Iterate over keys across all three backing stores (buffers, parameters, fallback).

items() → Iterable[Tuple[str, Tensor]]

Iterate over (key, tensor) pairs across all three backing stores.

values() → Iterable[Tensor]

Iterate over tensors across all three backing stores.

is_floating_point() → bool

Return True if any stored tensor has a floating-point dtype.

is_complex() → bool

Return True if any stored tensor has a complex dtype.

property dtype

torch.dtype of the first registered buffer (representative).

property device

torch.device of the first registered buffer (representative).

to_dict() → Mapping[str, Tensor | Module]

Return a plain dict view of the contents (no module wiring).

clone() → BufferDict

Return a deep copy: every stored tensor is cloned, then wrapped in a fresh BufferDict.

class BufferList(data: Iterable[Tensor] | None = None)

Bases: Module

Module-aware list of tensors stored as buffers (non-trainable).

The list analogue of BufferDict. Same motivation: PyTorch ships torch.nn.ParameterList and torch.nn.ModuleList but no list of buffers. BufferList provides one — tensors are stored under stringified indices via register_buffer(), so they follow .to(device) and appear in state_dict().

Used inside FacetAssembler to hold the per-element-type boundary-facet masks — for mixed-facet elements like prisms and pyramids, each element type contributes more than one mask tensor (e.g. a triangle-facet mask and a quad-facet mask), so a list of buffers per key is the natural shape.

Beyond standard list indexing (int, slice), __getitem__() also accepts a 1D torch.Tensor of indices and returns a fresh BufferList — convenient for gather-style operations.

Like BufferDict, individual entries can be promoted to trainable parameters via as_parameter() (and demoted back via as_buffer()).

Parameters:

data (Iterable[Tensor], optional) – Initial tensors.
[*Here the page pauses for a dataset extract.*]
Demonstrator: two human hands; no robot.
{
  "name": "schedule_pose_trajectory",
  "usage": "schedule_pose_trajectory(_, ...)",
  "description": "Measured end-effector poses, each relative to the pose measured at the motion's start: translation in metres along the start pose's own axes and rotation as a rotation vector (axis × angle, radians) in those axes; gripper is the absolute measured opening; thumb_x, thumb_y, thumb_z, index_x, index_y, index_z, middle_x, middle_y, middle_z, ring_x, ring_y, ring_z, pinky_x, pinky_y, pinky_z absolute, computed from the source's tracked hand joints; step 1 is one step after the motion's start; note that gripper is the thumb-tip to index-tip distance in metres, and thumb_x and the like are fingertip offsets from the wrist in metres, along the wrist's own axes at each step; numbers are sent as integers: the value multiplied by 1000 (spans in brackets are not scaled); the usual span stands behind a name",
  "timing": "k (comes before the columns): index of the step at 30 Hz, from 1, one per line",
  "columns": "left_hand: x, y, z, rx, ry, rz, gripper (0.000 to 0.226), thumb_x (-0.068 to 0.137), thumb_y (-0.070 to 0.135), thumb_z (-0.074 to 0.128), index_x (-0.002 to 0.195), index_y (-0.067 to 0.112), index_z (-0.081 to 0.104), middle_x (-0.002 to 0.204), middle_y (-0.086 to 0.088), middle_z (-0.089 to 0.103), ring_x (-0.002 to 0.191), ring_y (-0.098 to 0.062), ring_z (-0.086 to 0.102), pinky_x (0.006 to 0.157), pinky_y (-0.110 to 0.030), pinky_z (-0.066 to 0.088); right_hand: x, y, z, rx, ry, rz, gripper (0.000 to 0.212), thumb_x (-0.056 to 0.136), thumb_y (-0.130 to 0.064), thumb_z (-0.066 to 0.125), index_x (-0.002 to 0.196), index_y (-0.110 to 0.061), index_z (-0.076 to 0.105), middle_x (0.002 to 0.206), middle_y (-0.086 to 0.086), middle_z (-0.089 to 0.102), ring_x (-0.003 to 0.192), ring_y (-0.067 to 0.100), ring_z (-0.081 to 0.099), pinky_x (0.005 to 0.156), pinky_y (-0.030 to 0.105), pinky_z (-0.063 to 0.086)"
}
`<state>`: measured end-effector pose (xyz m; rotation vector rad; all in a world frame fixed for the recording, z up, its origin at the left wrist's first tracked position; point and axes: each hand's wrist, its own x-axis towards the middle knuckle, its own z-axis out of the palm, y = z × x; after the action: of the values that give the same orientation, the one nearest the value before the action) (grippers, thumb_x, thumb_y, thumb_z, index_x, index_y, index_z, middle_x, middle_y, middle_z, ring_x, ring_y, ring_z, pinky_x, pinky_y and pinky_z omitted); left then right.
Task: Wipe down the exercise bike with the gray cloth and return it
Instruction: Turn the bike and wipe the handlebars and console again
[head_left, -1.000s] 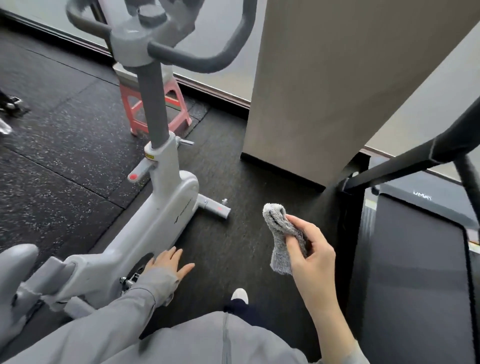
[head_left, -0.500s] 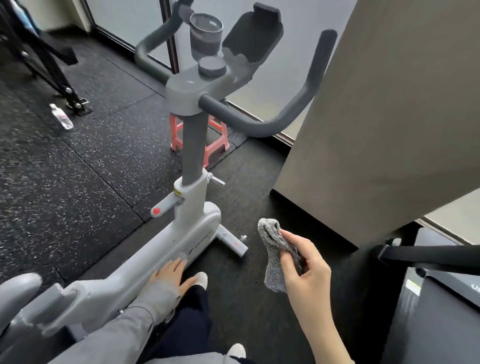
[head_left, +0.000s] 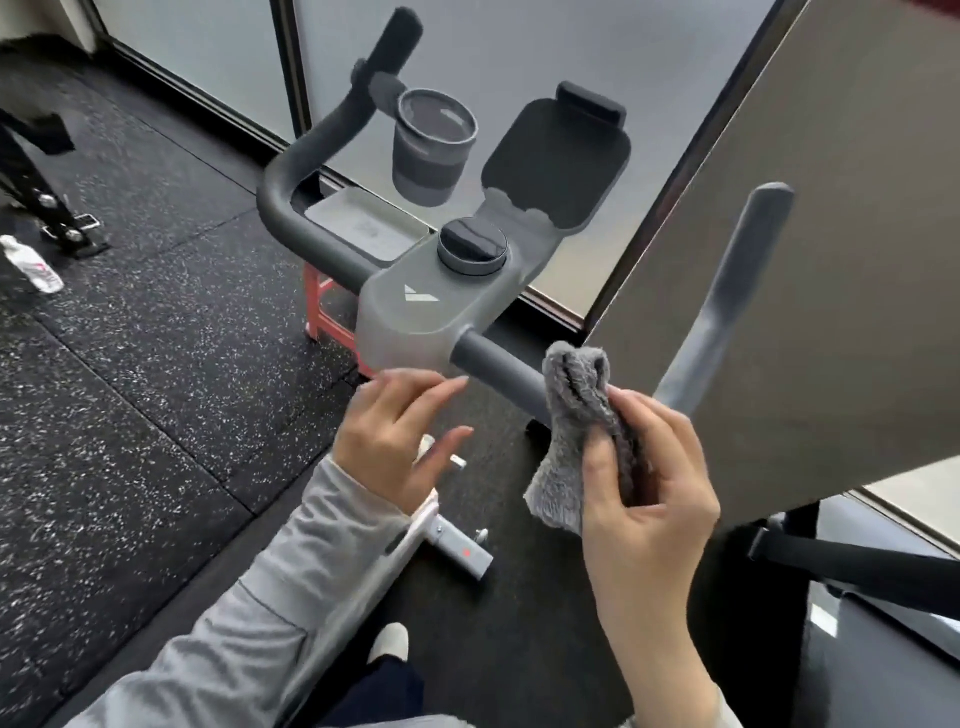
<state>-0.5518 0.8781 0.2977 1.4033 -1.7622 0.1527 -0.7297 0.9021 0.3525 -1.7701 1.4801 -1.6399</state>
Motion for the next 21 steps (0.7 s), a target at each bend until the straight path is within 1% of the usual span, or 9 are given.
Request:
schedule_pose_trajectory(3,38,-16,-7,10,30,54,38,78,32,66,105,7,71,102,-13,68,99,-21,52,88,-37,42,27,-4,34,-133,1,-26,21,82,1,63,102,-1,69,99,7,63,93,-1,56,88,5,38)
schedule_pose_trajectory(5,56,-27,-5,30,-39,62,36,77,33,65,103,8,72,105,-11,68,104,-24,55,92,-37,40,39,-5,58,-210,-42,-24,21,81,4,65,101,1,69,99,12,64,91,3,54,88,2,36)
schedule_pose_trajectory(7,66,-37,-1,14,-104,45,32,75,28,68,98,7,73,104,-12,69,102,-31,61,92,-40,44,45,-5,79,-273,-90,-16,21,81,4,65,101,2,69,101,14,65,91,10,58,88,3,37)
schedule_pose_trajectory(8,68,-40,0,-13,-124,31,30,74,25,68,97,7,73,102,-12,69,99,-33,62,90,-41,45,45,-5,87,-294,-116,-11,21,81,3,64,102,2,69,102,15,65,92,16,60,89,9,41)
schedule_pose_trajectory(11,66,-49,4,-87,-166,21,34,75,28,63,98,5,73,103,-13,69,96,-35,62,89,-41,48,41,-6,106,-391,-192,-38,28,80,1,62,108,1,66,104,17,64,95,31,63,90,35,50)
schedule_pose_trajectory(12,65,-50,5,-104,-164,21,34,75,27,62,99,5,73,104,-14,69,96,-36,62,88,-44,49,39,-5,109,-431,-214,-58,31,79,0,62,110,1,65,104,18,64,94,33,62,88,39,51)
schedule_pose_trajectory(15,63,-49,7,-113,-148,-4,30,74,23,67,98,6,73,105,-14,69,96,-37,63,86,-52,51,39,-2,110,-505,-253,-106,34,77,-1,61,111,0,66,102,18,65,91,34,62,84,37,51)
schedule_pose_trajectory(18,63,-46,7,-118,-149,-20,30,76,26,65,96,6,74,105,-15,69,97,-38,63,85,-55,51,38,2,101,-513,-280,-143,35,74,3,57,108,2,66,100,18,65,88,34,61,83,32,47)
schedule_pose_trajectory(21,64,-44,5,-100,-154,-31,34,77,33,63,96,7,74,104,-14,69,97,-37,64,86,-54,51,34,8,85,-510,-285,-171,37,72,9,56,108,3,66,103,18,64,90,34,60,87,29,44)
Default: empty.

Examples

>>> import torch
>>> from tensormesh.nn import BufferList
>>> bl = BufferList([torch.zeros(3), torch.zeros(4)])
>>> bl.append(torch.zeros(5))
>>> len(bl)
3
>>> bl.to("cuda")           # all entries move to GPU
>>> bl[0].device.type
'cuda'

__init__(data: Iterable[Tensor] | None = None)

Initialize internal Module state, shared by both nn.Module and ScriptModule.

as_parameter(key: int)

Promote the buffer at index key to a trainable torch.nn.Parameter in place.

as_buffer(key: int)

Demote the parameter at index key back to a (non-trainable) buffer in place.

Storage is shared via detach(); the result no longer requires grad.

append(value: Tensor)

Append a tensor at the end of the list and register it as a buffer.

insert(index: int, value: Tensor)

Insert value at index, shifting subsequent entries (and their backing keys) right by one.

pop(index: int = -1) → Tensor

Remove and return the tensor at index (default: last), shifting subsequent entries left by one.

item() → Tensor

Return the sole tensor when the list has length 1; assert otherwise.

is_floating_point() → bool

Return True if any stored tensor has a floating-point dtype.

is_complex() → bool

Return True if any stored tensor has a complex dtype.

property dtype

torch.dtype of the first entry (representative).

property device

torch.device of the first entry (representative).

to_list() → List[Tensor]

Return a plain Python list of the contained tensors (no module wiring).

clone() → BufferList

Return a deep copy: every stored tensor is cloned, then wrapped in a fresh BufferList.